» **YOUR TASK**: Every line from the one containing "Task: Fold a" to the one containing "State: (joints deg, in" in the records below, both included, must be set down exactly, and no other line.

» **DATA RECORDS**:
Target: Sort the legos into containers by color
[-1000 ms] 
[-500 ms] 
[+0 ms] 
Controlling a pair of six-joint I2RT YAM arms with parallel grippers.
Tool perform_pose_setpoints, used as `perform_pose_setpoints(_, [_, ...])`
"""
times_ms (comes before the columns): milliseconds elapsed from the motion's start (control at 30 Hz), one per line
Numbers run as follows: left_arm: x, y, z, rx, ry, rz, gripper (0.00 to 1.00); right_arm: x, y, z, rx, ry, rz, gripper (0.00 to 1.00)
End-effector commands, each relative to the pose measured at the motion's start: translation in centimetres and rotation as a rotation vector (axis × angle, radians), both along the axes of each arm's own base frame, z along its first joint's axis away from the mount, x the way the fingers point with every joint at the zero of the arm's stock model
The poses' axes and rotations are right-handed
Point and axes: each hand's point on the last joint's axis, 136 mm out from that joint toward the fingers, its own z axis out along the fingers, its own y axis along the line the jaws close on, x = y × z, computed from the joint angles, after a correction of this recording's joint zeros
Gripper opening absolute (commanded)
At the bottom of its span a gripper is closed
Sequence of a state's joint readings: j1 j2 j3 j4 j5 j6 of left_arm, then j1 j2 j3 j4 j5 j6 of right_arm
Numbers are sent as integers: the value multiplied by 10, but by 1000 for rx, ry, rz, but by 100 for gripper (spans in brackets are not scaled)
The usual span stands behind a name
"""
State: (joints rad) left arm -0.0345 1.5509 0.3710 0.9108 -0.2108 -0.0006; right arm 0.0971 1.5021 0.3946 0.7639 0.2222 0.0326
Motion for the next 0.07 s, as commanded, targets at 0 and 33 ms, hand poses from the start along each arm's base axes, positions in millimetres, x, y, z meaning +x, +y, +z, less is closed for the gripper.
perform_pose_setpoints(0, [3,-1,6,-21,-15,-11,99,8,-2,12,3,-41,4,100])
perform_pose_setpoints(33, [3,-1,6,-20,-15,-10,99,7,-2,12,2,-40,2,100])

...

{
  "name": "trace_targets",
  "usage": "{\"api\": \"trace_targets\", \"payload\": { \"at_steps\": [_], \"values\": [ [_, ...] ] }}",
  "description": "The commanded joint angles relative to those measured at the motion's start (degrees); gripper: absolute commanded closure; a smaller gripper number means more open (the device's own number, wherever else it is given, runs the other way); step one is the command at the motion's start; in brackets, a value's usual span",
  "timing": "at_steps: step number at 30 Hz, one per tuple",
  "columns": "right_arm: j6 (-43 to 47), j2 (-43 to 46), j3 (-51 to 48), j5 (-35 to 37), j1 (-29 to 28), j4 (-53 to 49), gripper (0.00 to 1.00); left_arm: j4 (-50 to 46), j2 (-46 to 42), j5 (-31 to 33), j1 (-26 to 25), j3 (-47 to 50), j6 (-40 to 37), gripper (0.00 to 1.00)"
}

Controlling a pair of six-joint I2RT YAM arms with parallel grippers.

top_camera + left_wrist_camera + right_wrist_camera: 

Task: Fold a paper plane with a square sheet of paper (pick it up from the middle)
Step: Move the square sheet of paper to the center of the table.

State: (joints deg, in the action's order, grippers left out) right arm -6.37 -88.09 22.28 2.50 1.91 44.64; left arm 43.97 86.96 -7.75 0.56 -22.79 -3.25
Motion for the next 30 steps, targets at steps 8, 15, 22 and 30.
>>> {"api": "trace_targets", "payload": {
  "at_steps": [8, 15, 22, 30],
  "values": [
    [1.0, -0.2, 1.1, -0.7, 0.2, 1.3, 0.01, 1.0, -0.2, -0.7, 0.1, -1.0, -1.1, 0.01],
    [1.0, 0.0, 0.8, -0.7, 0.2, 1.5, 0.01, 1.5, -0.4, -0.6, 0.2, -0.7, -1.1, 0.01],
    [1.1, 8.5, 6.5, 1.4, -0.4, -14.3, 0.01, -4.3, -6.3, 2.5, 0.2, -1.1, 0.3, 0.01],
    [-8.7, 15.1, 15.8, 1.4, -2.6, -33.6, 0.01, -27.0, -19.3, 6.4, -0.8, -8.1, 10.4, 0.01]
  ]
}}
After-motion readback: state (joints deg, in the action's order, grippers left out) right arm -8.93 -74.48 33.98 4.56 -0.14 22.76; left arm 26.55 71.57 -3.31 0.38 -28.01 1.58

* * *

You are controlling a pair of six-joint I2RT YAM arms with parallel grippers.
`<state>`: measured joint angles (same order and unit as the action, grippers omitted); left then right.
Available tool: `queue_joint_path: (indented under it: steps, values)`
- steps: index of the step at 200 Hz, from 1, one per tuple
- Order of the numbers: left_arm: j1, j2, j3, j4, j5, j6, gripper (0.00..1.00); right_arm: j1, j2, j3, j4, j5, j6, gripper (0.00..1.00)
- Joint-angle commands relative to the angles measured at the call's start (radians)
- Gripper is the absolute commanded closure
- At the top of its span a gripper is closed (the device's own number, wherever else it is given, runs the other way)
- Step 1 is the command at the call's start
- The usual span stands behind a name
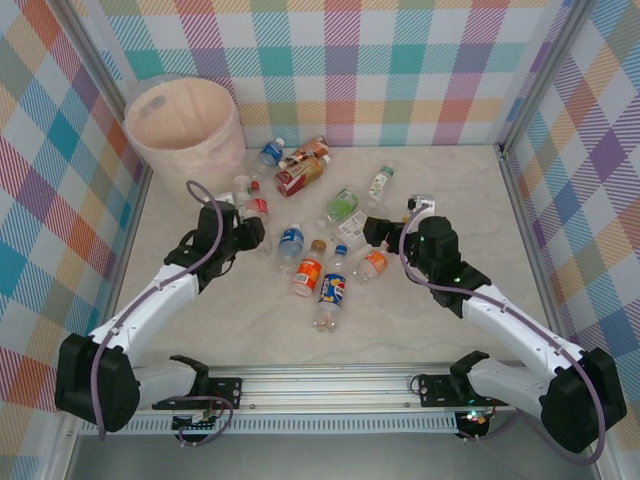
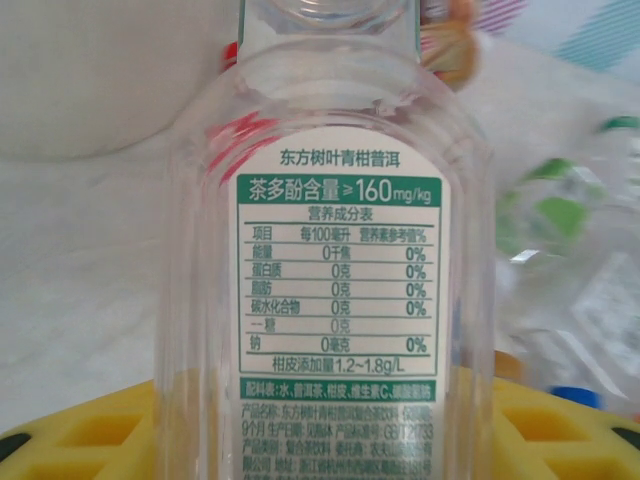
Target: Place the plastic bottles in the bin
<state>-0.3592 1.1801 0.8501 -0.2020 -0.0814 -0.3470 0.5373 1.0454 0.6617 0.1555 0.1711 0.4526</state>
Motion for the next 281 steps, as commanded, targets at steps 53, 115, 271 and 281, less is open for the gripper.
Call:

» **COMPLETED EXERCISE**:
Task: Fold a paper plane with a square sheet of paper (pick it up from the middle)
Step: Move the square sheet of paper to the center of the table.

State: (joints deg, in the action's order, grippers left out) right arm -6.37 -88.09 22.28 2.50 1.91 44.64; left arm 43.97 86.96 -7.75 0.56 -22.79 -3.25

The work on this exercise has been completed.